__EXERCISE__
Below are records; report how many of their lines contain the word "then", giving only the number.

==== DATA FOR PROCESSING

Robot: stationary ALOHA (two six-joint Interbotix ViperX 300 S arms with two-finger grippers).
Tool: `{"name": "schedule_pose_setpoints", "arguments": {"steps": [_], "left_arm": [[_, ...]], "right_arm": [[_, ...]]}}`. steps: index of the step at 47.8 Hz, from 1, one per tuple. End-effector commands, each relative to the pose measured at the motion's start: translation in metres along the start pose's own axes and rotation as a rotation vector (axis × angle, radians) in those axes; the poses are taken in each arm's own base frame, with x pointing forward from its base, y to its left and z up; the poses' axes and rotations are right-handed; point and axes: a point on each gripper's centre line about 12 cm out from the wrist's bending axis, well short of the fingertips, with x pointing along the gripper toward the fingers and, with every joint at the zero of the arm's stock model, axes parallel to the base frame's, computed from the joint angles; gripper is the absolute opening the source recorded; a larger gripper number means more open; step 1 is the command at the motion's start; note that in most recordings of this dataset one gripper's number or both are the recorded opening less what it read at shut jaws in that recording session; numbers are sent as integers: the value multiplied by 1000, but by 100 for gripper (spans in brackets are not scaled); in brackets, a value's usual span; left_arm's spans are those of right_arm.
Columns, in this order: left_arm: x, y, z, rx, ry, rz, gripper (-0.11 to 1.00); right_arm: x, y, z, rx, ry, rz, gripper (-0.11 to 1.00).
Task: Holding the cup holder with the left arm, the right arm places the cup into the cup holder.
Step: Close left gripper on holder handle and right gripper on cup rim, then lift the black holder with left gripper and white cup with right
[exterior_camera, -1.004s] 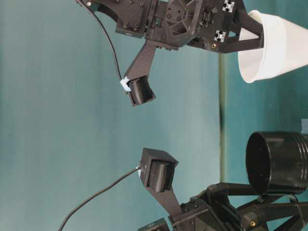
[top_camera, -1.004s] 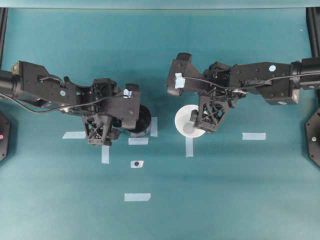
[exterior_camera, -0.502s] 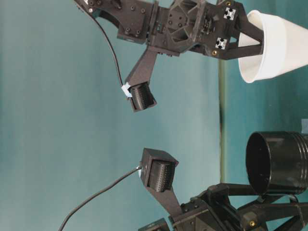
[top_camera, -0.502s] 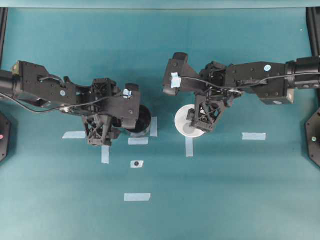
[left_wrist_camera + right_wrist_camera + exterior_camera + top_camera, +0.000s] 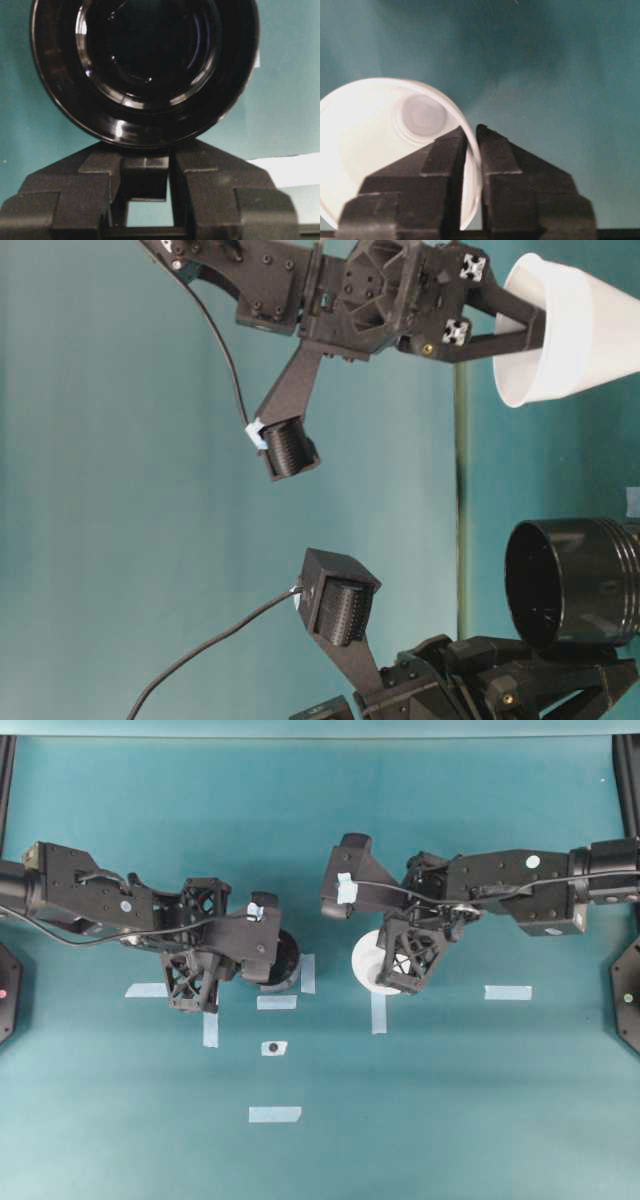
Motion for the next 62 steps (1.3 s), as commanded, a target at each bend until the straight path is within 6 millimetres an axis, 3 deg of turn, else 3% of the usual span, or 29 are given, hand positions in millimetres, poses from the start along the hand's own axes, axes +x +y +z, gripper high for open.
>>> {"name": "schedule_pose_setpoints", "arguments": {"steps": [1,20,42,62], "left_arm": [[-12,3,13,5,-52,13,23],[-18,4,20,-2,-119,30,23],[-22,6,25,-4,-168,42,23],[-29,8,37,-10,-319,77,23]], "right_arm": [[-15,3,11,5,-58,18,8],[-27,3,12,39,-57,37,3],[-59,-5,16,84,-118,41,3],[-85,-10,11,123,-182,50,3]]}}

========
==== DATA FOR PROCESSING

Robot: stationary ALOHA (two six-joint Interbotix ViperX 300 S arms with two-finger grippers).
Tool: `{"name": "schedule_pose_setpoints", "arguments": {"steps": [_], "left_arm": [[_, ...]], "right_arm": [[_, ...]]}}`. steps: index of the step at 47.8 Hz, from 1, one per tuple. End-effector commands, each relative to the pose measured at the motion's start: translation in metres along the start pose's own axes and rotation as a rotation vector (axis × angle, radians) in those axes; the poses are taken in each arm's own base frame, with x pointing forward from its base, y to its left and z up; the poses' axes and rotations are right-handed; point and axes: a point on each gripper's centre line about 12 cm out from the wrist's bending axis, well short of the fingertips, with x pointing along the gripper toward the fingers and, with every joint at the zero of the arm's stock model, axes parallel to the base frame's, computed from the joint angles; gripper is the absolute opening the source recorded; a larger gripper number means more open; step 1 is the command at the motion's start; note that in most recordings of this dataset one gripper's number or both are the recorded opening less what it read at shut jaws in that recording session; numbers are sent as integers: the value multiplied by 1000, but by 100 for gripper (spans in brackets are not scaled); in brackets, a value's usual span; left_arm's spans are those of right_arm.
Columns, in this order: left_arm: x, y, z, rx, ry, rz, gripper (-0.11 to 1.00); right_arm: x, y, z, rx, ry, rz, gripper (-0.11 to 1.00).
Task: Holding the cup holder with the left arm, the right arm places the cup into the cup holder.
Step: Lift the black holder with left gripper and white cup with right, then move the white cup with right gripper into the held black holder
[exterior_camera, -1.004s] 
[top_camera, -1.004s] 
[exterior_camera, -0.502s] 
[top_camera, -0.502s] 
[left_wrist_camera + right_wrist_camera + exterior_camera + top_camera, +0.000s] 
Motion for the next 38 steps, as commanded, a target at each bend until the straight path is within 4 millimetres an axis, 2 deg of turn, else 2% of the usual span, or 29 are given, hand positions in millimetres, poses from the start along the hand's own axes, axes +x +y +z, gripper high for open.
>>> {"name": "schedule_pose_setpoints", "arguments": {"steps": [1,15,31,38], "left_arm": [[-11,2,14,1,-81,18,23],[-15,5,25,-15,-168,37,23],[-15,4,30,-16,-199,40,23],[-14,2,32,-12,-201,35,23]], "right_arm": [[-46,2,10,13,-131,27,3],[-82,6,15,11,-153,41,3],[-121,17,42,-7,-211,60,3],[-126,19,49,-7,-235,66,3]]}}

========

__WRITTEN SOLUTION__
2